En 2014, les entrées nettes d’IDE ont représenté 1,6 Md TDN (env. 780 M€), en baisse de 5,3% par rapport à 2013. Des baisses substantielles ont été enregistrées dans l’industrie (-36%, alors que ce secteur représente 17% des IDE) et dans l’énergie (-13,7%), qui compte pour près de la moitié des entrées d’IDE. Les entrées d’IDE connaissent une très forte hausse dans les services: +108,8% grâce à l’augmentation en capital par des non-résidents de trois institutions bancaires. Ce secteur représente ainsi 24,2% des IDE mais ses belles performances n’ont pas permis de contrebalancer la baisse des entrées dans l’industrie et l’énergie.

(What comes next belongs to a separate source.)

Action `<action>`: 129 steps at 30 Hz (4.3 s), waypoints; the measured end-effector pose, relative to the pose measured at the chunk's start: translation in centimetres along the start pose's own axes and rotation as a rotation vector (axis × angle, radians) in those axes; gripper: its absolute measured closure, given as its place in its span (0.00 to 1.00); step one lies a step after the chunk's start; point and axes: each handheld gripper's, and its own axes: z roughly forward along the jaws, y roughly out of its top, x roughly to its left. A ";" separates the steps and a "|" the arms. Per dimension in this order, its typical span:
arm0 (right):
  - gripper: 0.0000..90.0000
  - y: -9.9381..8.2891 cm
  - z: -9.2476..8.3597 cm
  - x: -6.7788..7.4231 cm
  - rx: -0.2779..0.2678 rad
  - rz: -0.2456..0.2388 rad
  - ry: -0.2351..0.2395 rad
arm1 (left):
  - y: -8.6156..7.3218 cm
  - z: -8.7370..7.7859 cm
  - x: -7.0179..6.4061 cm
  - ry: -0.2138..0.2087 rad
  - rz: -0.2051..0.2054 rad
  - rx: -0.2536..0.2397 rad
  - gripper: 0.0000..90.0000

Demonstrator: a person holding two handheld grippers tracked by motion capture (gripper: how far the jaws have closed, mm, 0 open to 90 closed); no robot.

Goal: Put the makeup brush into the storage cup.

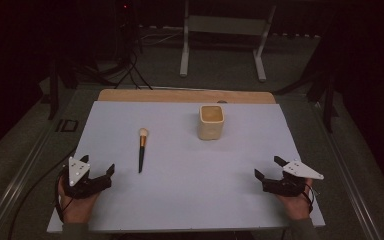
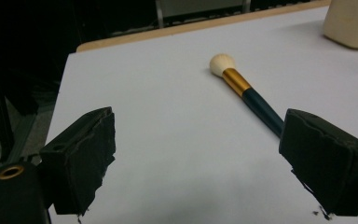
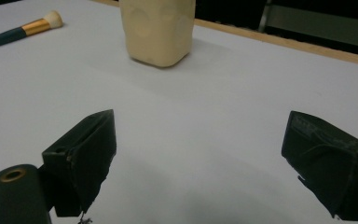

En 2014, les flux d’IDE n’ont toujours pas retrouvé leur niveau de 2010 (-22,3%) du fait de l’instabilité politique, économique et réglementaire, ainsi que de la faiblesse du climat des affaires. On aurait pu attendre une reprise des IDE en 2015 à la faveur de la transition politique achevée fin 2014. Cependant, ce mouvement risque d’être compromis par les incertitudes que représentent pour les investisseurs la situation sécuritaire et les mouvements sociaux qui agitent le pays; les investisseurs attendent par ailleurs des actions plus concrètes du nouveau gouvernement en place depuis février 2015, qui peine à mettre effectivement en oeuvre ses annonces de réformes (loi sur les partenariats publics-privés, code des investissements, réforme fiscale, etc.). Malgré toutes ces difficultés, le solde excédentaire des IDE montre que la Tunisie reste un pays attractif pour les investisseurs étrangers.

Les investissements de portefeuille entrants, ont, quant à eux, enregistré une baisse de 10,6% en 2014, à environ 70M€.

b. Très forte augmentation des tirages sur les capitaux extérieurs

Les autres investissements, largement constitués des tirages sur les capitaux extérieurs, ont atteint 6,7 Mds de DT en 2014 (soit plus du double de ce poste en 2013), ce qui explique principalement l’amélioration du solde global de la balance des paiements. Depuis la Révolution les prêts et emprunts à moyen et long terme de l’administration et de la banque centrale ont significativement augmenté (3,1 Mds de DT en moyenne entre 2011 et 2013 contre 1,1 Md en 2010). Cette augmentation s’explique à la fois par les efforts des gouvernements successifs pour mobiliser des prêts à l’étranger, ainsi que par la volonté des bailleurs d’aider la Tunisie, seul pays de la région à avoir réussi sa transition démocratique.

c. Maintien des réserves de change

Grâce aux appuis internationaux mentionnés ci-dessus, et malgré la détérioration croissante de son compte courant, la Tunisie a pu maintenir ses avoirs nets en devises à 13 Mds TND (5,72 Mds €) fin décembre 2014, couvrant ainsi 112 jours d’importation, contre 107 jours fin décembre 2013. Ce montant a par ailleurs bénéficié de la première émission obligataire lancée début janvier par l’équipe précédente sur les marchés internationaux -sans l’appui d’aucune garantie de pays tiers- à hauteur d’1 Md de dollars.